Vietnam coffee belt to expand after price rise

Farmers in the Central Highland coffee belt are expanding their farming areas to take advantage of rising coffee bean prices despite concerns about the environment.

Coffee bean prices reached a 13-year high of VND40,000 (US$2.50) per kilo earlier this year, as major exporting countries experienced a drop in production.

As a result, the 434,000 hectares of coffee plantations in the Central Highlands, which produces 80 percent of Vietnam's coffee output, is forecast to expand by more than 22,000 hectares this year.

The last peak, when the beans were priced at VND35,000 ($2.19) per kilo in 1995, also led to a boom in coffee farming in the Central Highlands.

But a surplus of coffee sent prices to a record low of VND4,000 ($0.25) per kilo four years later.



This past lesson does not seem to scare local farmers, including Ama Thai from Krong Pach District.

"Coffee farming is much more profitable than farming corn, beans or watermelons," Thai said.

Prices would not drop as much as in 1999 "because we joined the World Trade Organization," he said with confidence.

Farmers like Ama Thai have rushed to buy seeds and seedlings while waiting for the rains, which usually come this month or next.

The Central Highlands Agriculture and Forestry Science and Technology Institution (AFSTI) said it had sold 10 tons of seeds in the first quarter of this year.

It sold only five tons last year.

Another major provider, Duc Anh Company, said it had sold 170,000 coffee seedlings this year, more than four times the amount last year.

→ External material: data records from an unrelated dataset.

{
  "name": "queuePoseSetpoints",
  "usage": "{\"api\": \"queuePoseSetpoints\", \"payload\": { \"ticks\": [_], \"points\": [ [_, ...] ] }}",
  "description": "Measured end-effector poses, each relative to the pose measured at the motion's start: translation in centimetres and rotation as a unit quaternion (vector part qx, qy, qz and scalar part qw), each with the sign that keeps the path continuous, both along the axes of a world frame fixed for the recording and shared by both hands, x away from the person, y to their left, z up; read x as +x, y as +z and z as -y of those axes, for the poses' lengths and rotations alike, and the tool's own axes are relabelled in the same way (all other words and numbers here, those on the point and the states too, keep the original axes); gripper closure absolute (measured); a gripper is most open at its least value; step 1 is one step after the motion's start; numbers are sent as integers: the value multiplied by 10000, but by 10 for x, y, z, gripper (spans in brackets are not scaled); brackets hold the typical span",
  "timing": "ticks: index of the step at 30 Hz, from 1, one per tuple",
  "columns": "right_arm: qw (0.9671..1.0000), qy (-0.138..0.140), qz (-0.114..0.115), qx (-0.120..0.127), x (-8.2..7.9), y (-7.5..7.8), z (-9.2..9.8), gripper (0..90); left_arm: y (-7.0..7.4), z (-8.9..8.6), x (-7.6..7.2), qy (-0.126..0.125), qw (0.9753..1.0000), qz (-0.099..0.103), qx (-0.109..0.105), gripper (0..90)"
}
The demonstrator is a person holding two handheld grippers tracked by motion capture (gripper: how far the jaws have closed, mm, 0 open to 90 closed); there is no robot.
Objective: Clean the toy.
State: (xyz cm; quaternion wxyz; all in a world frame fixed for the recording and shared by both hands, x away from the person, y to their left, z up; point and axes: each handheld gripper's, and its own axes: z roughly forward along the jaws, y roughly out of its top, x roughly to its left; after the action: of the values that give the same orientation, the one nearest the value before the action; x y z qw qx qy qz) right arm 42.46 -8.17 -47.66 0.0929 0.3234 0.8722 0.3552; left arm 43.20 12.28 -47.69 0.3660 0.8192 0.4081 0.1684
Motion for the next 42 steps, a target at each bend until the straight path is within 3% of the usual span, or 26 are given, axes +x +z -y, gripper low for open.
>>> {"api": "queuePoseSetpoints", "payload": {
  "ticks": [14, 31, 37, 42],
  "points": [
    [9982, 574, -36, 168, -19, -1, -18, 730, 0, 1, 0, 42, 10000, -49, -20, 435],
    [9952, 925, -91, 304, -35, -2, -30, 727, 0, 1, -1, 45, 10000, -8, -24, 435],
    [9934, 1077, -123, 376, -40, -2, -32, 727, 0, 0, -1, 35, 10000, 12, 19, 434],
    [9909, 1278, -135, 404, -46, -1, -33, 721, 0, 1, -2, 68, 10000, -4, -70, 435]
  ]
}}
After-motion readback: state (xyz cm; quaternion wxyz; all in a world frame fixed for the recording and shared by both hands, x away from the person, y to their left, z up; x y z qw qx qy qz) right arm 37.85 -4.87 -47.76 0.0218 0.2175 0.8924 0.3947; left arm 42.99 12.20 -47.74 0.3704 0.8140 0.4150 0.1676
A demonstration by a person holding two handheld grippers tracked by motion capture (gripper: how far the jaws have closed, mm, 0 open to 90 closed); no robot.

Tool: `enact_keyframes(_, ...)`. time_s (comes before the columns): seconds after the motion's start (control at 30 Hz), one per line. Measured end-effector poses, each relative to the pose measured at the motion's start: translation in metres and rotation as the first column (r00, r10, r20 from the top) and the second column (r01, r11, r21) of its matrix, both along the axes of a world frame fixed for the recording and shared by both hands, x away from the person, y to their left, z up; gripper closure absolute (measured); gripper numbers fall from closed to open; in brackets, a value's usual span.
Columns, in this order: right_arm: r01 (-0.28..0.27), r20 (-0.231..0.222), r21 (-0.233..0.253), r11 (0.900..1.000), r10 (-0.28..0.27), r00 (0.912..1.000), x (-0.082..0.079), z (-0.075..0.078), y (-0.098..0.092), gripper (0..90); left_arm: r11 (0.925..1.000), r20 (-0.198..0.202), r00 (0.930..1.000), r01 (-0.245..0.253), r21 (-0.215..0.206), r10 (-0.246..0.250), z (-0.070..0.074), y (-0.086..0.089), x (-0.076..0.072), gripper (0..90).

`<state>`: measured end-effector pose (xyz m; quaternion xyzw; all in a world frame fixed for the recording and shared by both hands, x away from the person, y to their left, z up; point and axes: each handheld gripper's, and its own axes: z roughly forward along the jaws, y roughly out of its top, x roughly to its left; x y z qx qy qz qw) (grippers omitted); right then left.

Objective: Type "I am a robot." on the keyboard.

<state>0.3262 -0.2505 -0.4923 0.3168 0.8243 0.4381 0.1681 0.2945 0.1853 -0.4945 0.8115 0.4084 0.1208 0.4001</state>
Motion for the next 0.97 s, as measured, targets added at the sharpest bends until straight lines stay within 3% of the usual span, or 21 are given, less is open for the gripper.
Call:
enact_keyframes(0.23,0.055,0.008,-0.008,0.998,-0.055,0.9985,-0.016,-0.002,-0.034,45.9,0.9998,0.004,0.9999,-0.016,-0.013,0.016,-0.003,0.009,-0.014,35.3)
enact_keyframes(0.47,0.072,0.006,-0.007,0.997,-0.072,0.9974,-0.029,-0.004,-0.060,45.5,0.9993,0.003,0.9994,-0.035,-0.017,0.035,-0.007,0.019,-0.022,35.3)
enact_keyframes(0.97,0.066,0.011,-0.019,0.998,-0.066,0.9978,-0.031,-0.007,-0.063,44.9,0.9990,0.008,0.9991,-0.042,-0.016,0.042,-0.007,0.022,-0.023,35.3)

Company director Le Duc Tien said he "has never seen people rushing to buy seedling so early [in the season] since the company was set up in 2002."

But expansion of coffee farming was threatening forests in the area, he warned.

"Wherever coffee was grown, forests have disappeared," said Tien, who used to be an agricultural engineer.

Meanwhile, AFSTI Deputy Director Le Ngoc Bau warned that many providers were selling low-quality seeds and seedlings, which will lead to low and poor-quality coffee yields.